» The data:
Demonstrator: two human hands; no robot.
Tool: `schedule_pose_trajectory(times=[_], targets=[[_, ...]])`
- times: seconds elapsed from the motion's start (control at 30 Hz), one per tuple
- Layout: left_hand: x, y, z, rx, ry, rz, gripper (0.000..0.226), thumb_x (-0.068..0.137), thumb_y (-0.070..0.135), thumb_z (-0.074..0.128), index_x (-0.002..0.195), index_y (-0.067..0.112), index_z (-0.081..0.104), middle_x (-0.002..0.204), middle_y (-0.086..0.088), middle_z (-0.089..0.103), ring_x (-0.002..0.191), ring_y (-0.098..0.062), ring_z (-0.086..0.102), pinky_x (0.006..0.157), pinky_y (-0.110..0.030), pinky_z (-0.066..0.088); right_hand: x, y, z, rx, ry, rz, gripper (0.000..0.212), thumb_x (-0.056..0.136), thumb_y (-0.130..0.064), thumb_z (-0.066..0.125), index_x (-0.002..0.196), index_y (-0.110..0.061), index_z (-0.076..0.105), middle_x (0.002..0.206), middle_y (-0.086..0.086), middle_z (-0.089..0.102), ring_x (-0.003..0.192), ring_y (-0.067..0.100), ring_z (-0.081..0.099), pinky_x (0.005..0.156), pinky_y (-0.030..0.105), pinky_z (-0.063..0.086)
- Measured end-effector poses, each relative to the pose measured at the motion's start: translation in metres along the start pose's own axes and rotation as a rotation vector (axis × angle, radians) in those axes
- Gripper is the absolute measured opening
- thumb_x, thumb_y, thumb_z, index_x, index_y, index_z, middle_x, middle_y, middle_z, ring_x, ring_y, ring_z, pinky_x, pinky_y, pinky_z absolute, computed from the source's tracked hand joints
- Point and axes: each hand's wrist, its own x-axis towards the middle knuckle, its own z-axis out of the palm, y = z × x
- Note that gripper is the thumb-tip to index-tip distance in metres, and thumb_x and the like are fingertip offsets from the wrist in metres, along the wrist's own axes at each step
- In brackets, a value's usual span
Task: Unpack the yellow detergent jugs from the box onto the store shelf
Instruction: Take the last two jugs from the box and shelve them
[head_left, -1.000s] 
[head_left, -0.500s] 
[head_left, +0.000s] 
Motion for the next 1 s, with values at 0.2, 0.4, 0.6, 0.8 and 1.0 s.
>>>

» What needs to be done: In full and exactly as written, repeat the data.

» Expected answer:
Demonstrator: two human hands; no robot.
Tool: `schedule_pose_trajectory(times=[_], targets=[[_, ...]])`
- times: seconds elapsed from the motion's start (control at 30 Hz), one per tuple
- Layout: left_hand: x, y, z, rx, ry, rz, gripper (0.000..0.226), thumb_x (-0.068..0.137), thumb_y (-0.070..0.135), thumb_z (-0.074..0.128), index_x (-0.002..0.195), index_y (-0.067..0.112), index_z (-0.081..0.104), middle_x (-0.002..0.204), middle_y (-0.086..0.088), middle_z (-0.089..0.103), ring_x (-0.002..0.191), ring_y (-0.098..0.062), ring_z (-0.086..0.102), pinky_x (0.006..0.157), pinky_y (-0.110..0.030), pinky_z (-0.066..0.088); right_hand: x, y, z, rx, ry, rz, gripper (0.000..0.212), thumb_x (-0.056..0.136), thumb_y (-0.130..0.064), thumb_z (-0.066..0.125), index_x (-0.002..0.196), index_y (-0.110..0.061), index_z (-0.076..0.105), middle_x (0.002..0.206), middle_y (-0.086..0.086), middle_z (-0.089..0.102), ring_x (-0.003..0.192), ring_y (-0.067..0.100), ring_z (-0.081..0.099), pinky_x (0.005..0.156), pinky_y (-0.030..0.105), pinky_z (-0.063..0.086)
- Measured end-effector poses, each relative to the pose measured at the motion's start: translation in metres along the start pose's own axes and rotation as a rotation vector (axis × angle, radians) in those axes
- Gripper is the absolute measured opening
- thumb_x, thumb_y, thumb_z, index_x, index_y, index_z, middle_x, middle_y, middle_z, ring_x, ring_y, ring_z, pinky_x, pinky_y, pinky_z absolute, computed from the source's tracked hand joints
- Point and axes: each hand's wrist, its own x-axis towards the middle knuckle, its own z-axis out of the palm, y = z × x
- Note that gripper is the thumb-tip to index-tip distance in metres, and thumb_x and the like are fingertip offsets from the wrist in metres, along the wrist's own axes at each step
- In brackets, a value's usual span
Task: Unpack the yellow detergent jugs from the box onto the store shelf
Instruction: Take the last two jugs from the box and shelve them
[head_left, -1.000s] 
[head_left, -0.500s] 
[head_left, +0.000s] 
Motion for the next 1 s, with values at 0.2, 0.4, 0.6, 0.8 and 1.0 s.
>>>

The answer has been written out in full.